Set down, exactly, every line from the top of the listing through the one holding "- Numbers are".

Information provided: Begin

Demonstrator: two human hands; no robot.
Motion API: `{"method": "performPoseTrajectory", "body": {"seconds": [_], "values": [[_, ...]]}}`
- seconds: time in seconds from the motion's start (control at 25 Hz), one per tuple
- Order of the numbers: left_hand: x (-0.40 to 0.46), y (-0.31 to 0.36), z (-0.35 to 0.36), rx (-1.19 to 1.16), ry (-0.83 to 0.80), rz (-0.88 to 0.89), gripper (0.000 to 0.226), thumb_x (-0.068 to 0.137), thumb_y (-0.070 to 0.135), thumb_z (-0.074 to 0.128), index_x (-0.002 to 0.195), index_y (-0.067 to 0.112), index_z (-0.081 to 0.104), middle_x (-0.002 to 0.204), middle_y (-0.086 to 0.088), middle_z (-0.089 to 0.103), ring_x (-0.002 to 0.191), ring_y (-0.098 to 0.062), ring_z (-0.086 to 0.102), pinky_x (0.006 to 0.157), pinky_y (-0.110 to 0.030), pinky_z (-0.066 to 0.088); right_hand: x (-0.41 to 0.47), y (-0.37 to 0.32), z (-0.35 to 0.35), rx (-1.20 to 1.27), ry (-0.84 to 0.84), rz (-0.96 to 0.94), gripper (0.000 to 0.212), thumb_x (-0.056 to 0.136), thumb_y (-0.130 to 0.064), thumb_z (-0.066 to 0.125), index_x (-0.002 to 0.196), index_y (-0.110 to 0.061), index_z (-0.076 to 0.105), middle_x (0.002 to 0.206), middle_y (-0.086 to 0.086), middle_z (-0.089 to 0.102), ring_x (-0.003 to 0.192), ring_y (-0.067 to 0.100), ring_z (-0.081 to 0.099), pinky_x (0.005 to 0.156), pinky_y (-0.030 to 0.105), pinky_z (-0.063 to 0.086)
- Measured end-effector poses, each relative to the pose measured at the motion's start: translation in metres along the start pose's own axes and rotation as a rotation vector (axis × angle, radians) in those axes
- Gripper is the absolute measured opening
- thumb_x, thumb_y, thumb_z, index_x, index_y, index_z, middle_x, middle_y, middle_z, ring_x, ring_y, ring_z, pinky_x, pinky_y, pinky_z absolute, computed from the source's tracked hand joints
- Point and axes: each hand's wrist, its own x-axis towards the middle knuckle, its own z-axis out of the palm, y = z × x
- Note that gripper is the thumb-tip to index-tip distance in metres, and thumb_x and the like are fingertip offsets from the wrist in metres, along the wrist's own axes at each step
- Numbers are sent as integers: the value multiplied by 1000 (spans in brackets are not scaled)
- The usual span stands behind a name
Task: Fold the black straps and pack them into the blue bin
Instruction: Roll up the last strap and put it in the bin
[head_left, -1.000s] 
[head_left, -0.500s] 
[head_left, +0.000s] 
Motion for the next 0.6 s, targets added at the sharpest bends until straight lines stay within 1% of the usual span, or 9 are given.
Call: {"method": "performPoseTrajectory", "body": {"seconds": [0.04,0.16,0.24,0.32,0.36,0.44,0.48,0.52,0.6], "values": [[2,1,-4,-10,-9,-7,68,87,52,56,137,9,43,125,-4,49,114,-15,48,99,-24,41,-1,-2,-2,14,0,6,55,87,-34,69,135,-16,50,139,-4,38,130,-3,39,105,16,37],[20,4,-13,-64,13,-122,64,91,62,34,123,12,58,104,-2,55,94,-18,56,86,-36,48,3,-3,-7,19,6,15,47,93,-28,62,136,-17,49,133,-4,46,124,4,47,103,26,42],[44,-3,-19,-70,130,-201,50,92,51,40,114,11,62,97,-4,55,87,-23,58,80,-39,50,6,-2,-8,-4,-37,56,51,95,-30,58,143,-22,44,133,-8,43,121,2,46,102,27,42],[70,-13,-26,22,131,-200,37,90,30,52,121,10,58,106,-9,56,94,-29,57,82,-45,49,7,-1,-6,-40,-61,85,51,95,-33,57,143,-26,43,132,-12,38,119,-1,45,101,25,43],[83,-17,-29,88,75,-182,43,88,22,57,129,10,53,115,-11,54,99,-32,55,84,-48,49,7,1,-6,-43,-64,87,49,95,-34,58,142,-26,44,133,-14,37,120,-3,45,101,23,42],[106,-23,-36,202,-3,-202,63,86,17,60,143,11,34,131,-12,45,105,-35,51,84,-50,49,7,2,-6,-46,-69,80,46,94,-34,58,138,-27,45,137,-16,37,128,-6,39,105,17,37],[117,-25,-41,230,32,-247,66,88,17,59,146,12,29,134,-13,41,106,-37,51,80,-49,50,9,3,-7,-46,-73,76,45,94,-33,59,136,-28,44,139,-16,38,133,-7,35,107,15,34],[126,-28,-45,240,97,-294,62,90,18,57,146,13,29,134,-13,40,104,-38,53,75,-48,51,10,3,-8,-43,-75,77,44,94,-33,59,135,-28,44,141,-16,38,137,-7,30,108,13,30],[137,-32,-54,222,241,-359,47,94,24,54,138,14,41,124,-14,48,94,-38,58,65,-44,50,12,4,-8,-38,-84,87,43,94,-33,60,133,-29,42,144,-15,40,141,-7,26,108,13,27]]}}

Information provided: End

Your response —
Demonstrator: two human hands; no robot.
Motion API: `{"method": "performPoseTrajectory", "body": {"seconds": [_], "values": [[_, ...]]}}`
- seconds: time in seconds from the motion's start (control at 25 Hz), one per tuple
- Order of the numbers: left_hand: x (-0.40 to 0.46), y (-0.31 to 0.36), z (-0.35 to 0.36), rx (-1.19 to 1.16), ry (-0.83 to 0.80), rz (-0.88 to 0.89), gripper (0.000 to 0.226), thumb_x (-0.068 to 0.137), thumb_y (-0.070 to 0.135), thumb_z (-0.074 to 0.128), index_x (-0.002 to 0.195), index_y (-0.067 to 0.112), index_z (-0.081 to 0.104), middle_x (-0.002 to 0.204), middle_y (-0.086 to 0.088), middle_z (-0.089 to 0.103), ring_x (-0.002 to 0.191), ring_y (-0.098 to 0.062), ring_z (-0.086 to 0.102), pinky_x (0.006 to 0.157), pinky_y (-0.110 to 0.030), pinky_z (-0.066 to 0.088); right_hand: x (-0.41 to 0.47), y (-0.37 to 0.32), z (-0.35 to 0.35), rx (-1.20 to 1.27), ry (-0.84 to 0.84), rz (-0.96 to 0.94), gripper (0.000 to 0.212), thumb_x (-0.056 to 0.136), thumb_y (-0.130 to 0.064), thumb_z (-0.066 to 0.125), index_x (-0.002 to 0.196), index_y (-0.110 to 0.061), index_z (-0.076 to 0.105), middle_x (0.002 to 0.206), middle_y (-0.086 to 0.086), middle_z (-0.089 to 0.102), ring_x (-0.003 to 0.192), ring_y (-0.067 to 0.100), ring_z (-0.081 to 0.099), pinky_x (0.005 to 0.156), pinky_y (-0.030 to 0.105), pinky_z (-0.063 to 0.086)
- Measured end-effector poses, each relative to the pose measured at the motion's start: translation in metres along the start pose's own axes and rotation as a rotation vector (axis × angle, radians) in those axes
- Gripper is the absolute measured opening
- thumb_x, thumb_y, thumb_z, index_x, index_y, index_z, middle_x, middle_y, middle_z, ring_x, ring_y, ring_z, pinky_x, pinky_y, pinky_z absolute, computed from the source's tracked hand joints
- Point and axes: each hand's wrist, its own x-axis towards the middle knuckle, its own z-axis out of the palm, y = z × x
- Note that gripper is the thumb-tip to index-tip distance in metres, and thumb_x and the like are fingertip offsets from the wrist in metres, along the wrist's own axes at each step
- Numbers are sent as integers: the value multiplied by 1000 (spans in brackets are not scaled)

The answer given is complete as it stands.